The limited experimental evidence on immune effects in humans is conflicting, with the small number of studies producing adverse effects not being replicated. Even studies that have produced evidence of adverse effects observe small changes that are still within the normal range. The clinical and biological significance of even the small positive effects in chronic cannabis users is uncertain. There has not been any evidence of increased rates of disease among chronic heavy cannabis users analogous to that seen among homosexual men in the early 1980s. Given the duration of large-scale cannabis use by young adults in Western societies, the absence of such epidemics makes it unlikely that cannabis smoking produces major impairments in the immune system.

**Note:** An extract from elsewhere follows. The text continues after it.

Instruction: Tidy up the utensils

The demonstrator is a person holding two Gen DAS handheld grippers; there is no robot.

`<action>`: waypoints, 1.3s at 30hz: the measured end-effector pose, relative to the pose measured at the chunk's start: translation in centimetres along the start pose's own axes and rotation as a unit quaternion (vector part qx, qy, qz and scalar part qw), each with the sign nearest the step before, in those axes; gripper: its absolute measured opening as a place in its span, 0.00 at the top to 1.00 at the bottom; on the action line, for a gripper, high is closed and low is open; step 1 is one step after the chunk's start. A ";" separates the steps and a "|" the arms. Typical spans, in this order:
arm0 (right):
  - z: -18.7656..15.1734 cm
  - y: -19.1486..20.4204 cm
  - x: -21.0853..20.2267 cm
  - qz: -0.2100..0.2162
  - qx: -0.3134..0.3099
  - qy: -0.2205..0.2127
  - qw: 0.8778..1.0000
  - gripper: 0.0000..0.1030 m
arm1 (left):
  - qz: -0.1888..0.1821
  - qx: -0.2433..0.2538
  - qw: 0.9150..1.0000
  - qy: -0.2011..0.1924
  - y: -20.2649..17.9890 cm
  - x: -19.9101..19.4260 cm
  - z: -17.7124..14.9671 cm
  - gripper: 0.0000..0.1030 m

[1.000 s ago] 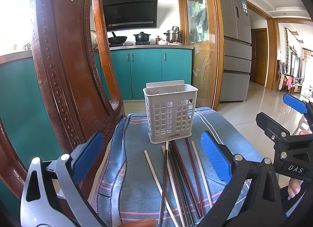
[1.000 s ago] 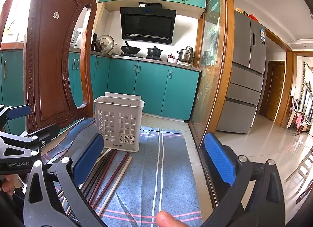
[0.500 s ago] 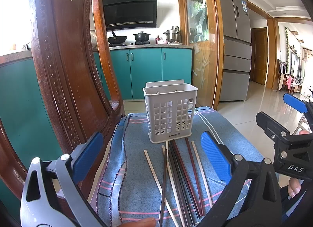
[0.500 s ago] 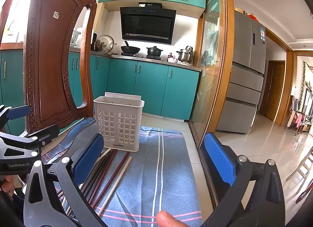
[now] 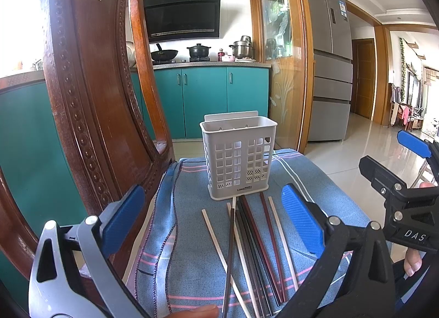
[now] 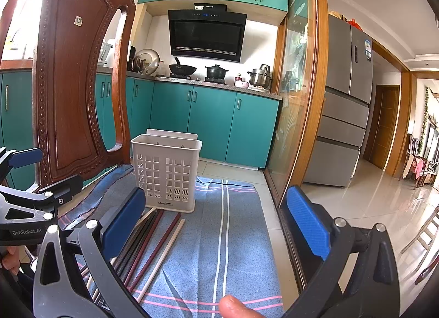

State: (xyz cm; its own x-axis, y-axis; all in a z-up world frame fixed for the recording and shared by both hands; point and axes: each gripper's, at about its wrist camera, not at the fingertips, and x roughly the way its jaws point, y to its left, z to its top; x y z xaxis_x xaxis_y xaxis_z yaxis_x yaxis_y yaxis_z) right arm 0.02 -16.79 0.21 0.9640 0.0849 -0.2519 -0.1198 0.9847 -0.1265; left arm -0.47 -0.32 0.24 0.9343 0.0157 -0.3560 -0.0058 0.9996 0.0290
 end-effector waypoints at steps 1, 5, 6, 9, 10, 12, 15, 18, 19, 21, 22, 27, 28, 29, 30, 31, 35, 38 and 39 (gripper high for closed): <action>0.0 0.0 0.0 0.000 0.000 0.000 1.000 0.02 | 0.000 0.000 1.000 0.000 0.0 0.0 0.0 0.03; 0.0 0.0 0.0 0.000 0.001 0.000 1.000 0.02 | 0.000 0.000 1.000 0.000 0.0 0.0 0.0 0.03; 0.0 -0.1 0.0 0.000 0.000 0.000 1.000 0.02 | 0.000 0.000 1.000 0.000 0.0 0.0 0.0 0.03; 0.0 -0.1 0.0 0.001 0.000 0.000 1.000 0.02 | 0.000 0.000 1.000 0.000 0.0 0.0 0.0 0.03; 0.0 0.0 0.0 0.000 0.000 0.000 1.000 0.02 | 0.000 0.000 1.000 0.000 0.0 0.0 0.0 0.03; 0.0 0.0 0.1 -0.001 -0.001 -0.001 1.000 0.02 | 0.000 0.000 1.000 0.000 0.0 0.0 0.0 0.03; 0.0 -0.1 0.0 0.000 0.000 -0.001 1.000 0.02 | 0.000 -0.001 1.000 0.000 0.0 0.1 -0.1 0.03; -0.1 -0.1 0.0 0.000 -0.001 -0.002 1.000 0.02 | 0.000 -0.001 1.000 0.001 0.0 0.1 -0.1 0.03; -0.1 -0.1 0.0 0.000 -0.001 -0.002 1.000 0.02 | 0.000 0.000 1.000 0.001 0.0 0.1 -0.1 0.03; -0.1 -0.1 0.0 -0.001 -0.001 -0.001 1.000 0.02 | 0.000 -0.001 1.000 0.000 0.0 0.1 -0.1 0.03; -0.1 -0.1 0.0 -0.001 -0.001 -0.002 1.000 0.02 | 0.000 0.000 1.000 0.001 0.0 0.1 -0.1 0.03; -0.2 -0.1 0.0 -0.001 -0.002 -0.002 1.000 0.02 | 0.001 0.000 1.000 0.001 0.0 0.1 -0.1 0.03; -0.2 0.0 0.0 -0.001 -0.003 -0.002 1.000 0.02 | 0.001 0.000 1.000 0.002 0.0 0.1 -0.1 0.03; -0.2 -0.1 0.0 -0.002 -0.004 -0.001 1.000 0.02 | 0.001 0.000 1.000 0.003 0.0 0.2 -0.1 0.03; -0.3 -0.1 0.0 -0.002 -0.004 -0.001 1.000 0.02 | 0.001 -0.001 1.000 0.003 0.0 0.2 -0.1 0.03; -0.3 0.0 0.0 -0.003 -0.005 -0.001 1.000 0.02 | 0.001 -0.001 1.000 0.004 0.0 0.2 -0.1 0.03; -0.2 0.1 0.1 -0.004 -0.005 0.000 1.000 0.02 | 0.001 0.000 1.000 0.004 0.1 0.2 -0.1 0.03; -0.2 0.2 0.1 -0.004 -0.007 0.001 1.000 0.02 | 0.001 0.001 1.000 0.005 0.1 0.2 -0.1 0.03; -0.3 0.2 0.1 -0.005 -0.007 0.001 1.000 0.02 | 0.001 0.001 1.000 0.005 0.2 0.2 -0.1 0.03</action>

It is more difficult to exclude the possibility that chronic heavy cannabis use produces minor impairments in immunity. Such effects would produce small increases in the rates of infectious diseases of public health significance, because of the increased expenditure on health services, and the loss of productivity among the young adults who are the heaviest users. There is one large prospective study of HIV-positive homosexual men which indicates that continued cannabis use did not increase the risk of progression to AIDS (Kaslow et al, 1989). A recent epidemiological study by Polen et al (1993) which compared health service utilisation by non-smokers and daily cannabis-only smokers provided the first suggestive evidence of an increased rate of medical care utilisation for respiratory conditions among cannabis smokers. This remains suggestive, however, because infectious and non-infectious respiratory conditions were not distinguished. The most sensitive assay of any small immunological effects of cannabis may come from studies of the therapeutic usefulness of cannabinoids in immunologically compromised patients, such as those undergoing cancer chemotherapy, or those with AIDS.